Chapter Twenty-Eight - Dimitri
Pain drags me back to consciousness.
Sharp and immediate, radiating from my side like fire spreading through dry wood. I try to move, abort the attempt when agony spikes white-hot behind my eyes.
Surgery. Right. I was shot.
The memories surface slowly through the haze of whatever they gave me for the pain. The restaurant. Gunfire. Janice’s scream cutting through chaos. Her hands on my back, coming away red.
Janice.
I force my eyes open despite the effort it costs. The room swims into focus—familiar ceiling, familiar walls. My bedroom. They brought me home after the surgery, then. Good. Hospitals ask questions I can’t afford to answer.
Movement catches my peripheral vision.
She’s there. Slumped in a chair pulled close to the bed, head resting on crossed arms near my hip, asleep in a position that can’t be comfortable. Her hair is tangled, makeup smeared like she’s been crying, and there’s blood dried on her hands.
My blood.
Something in my chest tightens that has nothing to do with the bullet wound.
She stayed.
I don’t know why that surprises me. We’re married. She’s supposed to stay. Except nothing about our marriage has ever followed conventional rules, and Janice has made it clear more than once that obligation doesn’t dictate her choices.
She chose to stay anyway.
I reach for her with the hand that doesn’t pull stitches, fingers brushing her hair. She startles awake immediately, eyes wild with panic before focusing on my face.
“Dimitri.” My name breaks on something that might be a sob. “You’re awake. How do you feel? Should I get the doctor? Do you need anything?”
“I’m fine.”
“You’re not fine. You were shot!”
“I’ve had worse.”
“That’s not reassuring!” Her hand finds mine, gripping hard enough to hurt. Not that I’d tell her. “You scared the hell out of me.”
“I know. I’m sorry.”
Tears spill over, tracking through dried blood and ruined makeup. She’s never looked more beautiful.
“Don’t apologize. Just don’t do it again.” She swipes at her face with her free hand, smearing the mess further. “I thought you were going to die in that car. There was so much blood, and you kept trying to stay conscious, and I couldn’t stop it!”

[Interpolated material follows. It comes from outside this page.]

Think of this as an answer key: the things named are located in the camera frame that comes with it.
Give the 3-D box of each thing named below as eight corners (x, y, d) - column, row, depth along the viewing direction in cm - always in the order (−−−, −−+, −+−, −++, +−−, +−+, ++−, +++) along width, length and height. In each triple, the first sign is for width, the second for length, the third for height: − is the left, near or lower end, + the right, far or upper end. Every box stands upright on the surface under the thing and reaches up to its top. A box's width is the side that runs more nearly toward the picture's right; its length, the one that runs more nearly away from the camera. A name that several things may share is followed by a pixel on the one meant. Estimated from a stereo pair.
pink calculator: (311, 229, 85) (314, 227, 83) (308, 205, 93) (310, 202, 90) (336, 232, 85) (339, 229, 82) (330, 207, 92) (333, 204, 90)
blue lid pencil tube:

“Janice.” I pull her closer despite the protest from my ribs. “I’m here. I’m alive. You can stop now.”
She collapses against me carefully, mindful of the wound, her whole body shaking. I hold her as well as I can with one functional arm, feeling her tears soak through the thin hospital gown someone dressed me in.
We stay like that until her breathing evens out, until the trembling stops.
“How long was I out?” I ask finally.
“Six hours.” Her voice is muffled against my shoulder. “The doctor said the surgery went well. Bullet didn’t hit anything vital. You just lost a lot of blood.”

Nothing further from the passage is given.